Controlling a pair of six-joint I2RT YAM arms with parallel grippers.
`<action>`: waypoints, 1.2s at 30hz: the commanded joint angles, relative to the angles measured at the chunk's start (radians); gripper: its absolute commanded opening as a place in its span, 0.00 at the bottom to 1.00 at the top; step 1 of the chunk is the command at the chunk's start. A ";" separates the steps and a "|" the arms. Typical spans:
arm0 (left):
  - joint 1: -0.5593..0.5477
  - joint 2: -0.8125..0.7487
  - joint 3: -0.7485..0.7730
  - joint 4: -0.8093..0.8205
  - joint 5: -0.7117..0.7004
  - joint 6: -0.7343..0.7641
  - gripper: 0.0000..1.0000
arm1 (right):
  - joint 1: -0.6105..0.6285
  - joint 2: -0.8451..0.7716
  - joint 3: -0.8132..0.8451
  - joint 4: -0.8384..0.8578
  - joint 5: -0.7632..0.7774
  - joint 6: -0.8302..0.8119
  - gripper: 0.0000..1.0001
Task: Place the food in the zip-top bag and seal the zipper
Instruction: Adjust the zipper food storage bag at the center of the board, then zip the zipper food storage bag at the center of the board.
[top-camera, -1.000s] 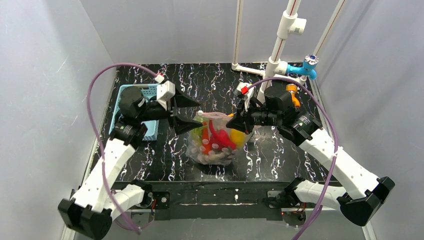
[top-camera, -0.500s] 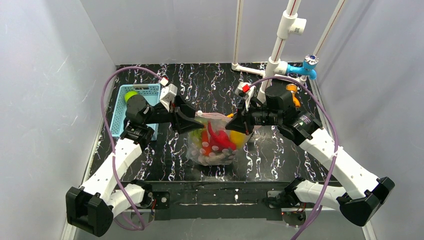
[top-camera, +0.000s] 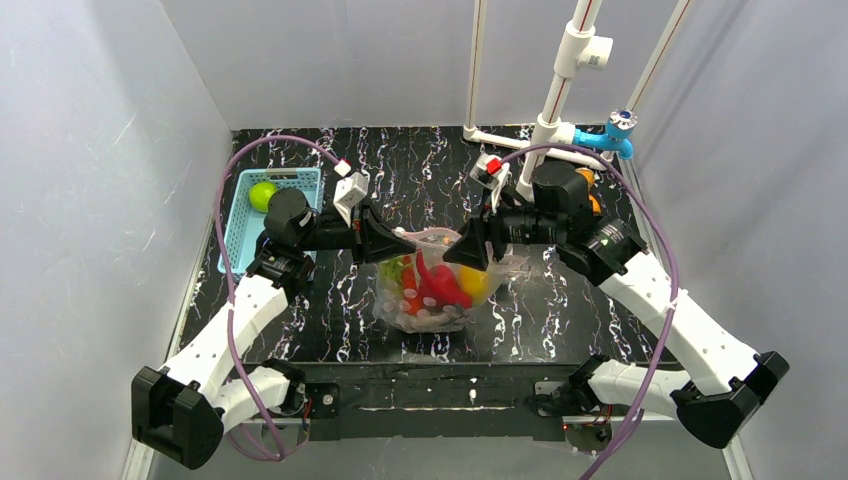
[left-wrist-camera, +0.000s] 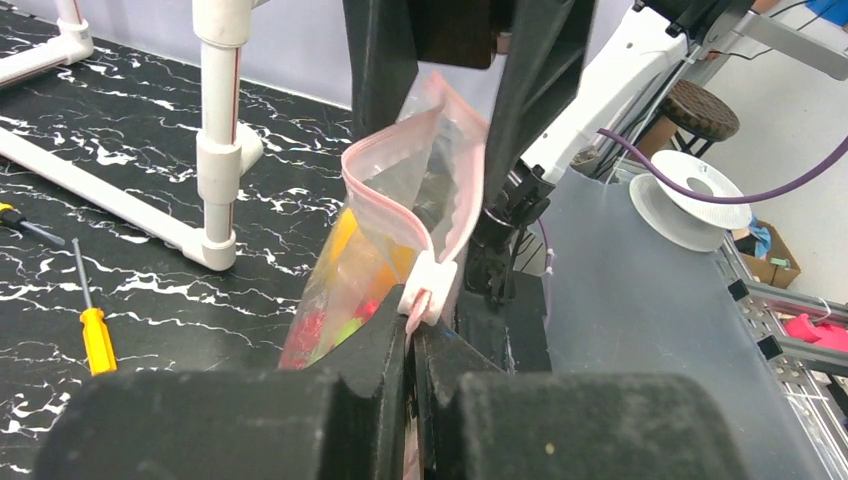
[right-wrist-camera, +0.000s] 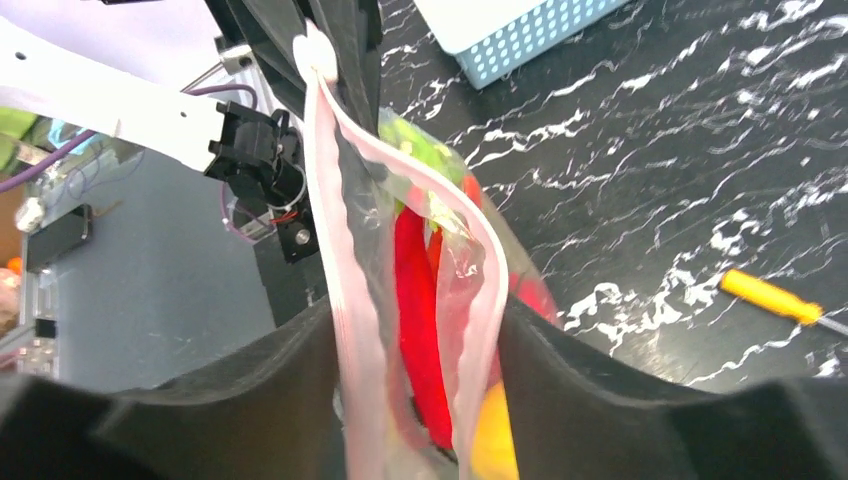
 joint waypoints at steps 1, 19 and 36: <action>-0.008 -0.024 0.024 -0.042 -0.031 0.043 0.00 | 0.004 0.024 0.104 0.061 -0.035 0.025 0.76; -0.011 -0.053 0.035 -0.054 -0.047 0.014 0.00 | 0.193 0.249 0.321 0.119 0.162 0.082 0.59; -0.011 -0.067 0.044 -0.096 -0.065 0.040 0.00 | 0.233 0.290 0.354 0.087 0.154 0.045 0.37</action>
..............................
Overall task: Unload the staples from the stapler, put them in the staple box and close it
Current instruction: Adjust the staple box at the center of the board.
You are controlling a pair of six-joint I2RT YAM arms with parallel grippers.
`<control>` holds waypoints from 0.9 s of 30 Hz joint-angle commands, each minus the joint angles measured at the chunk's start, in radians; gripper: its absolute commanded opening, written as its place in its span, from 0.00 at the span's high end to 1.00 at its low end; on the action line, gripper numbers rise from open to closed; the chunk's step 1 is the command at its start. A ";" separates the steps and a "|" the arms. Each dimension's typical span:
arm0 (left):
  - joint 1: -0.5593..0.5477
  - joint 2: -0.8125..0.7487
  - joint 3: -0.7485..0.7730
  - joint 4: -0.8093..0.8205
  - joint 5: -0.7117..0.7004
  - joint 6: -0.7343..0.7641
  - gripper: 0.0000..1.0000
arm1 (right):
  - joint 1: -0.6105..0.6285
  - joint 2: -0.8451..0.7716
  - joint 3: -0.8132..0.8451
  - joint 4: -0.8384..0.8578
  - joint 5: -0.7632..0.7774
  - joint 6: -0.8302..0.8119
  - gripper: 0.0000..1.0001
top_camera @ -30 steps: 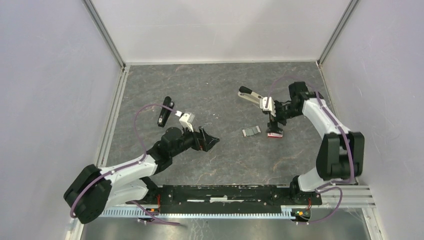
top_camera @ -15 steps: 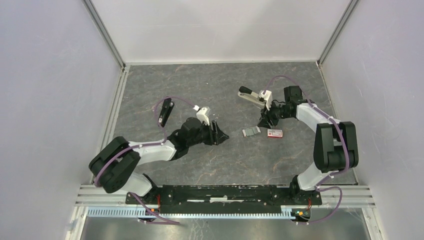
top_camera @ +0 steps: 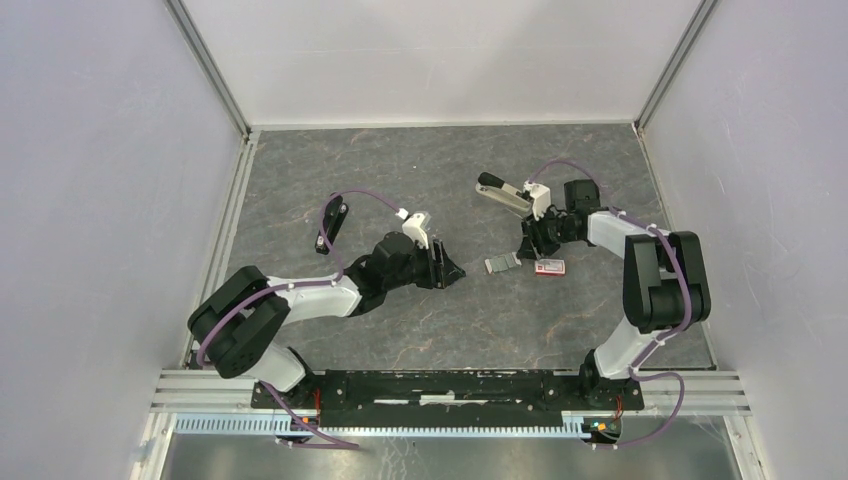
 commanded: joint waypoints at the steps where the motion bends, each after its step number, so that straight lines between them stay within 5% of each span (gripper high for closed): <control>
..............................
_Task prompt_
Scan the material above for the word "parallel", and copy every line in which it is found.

_Response to the exercise_
Controlling a pair of six-joint I2RT YAM arms with parallel grippers.
You are controlling a pair of six-joint I2RT YAM arms with parallel grippers.

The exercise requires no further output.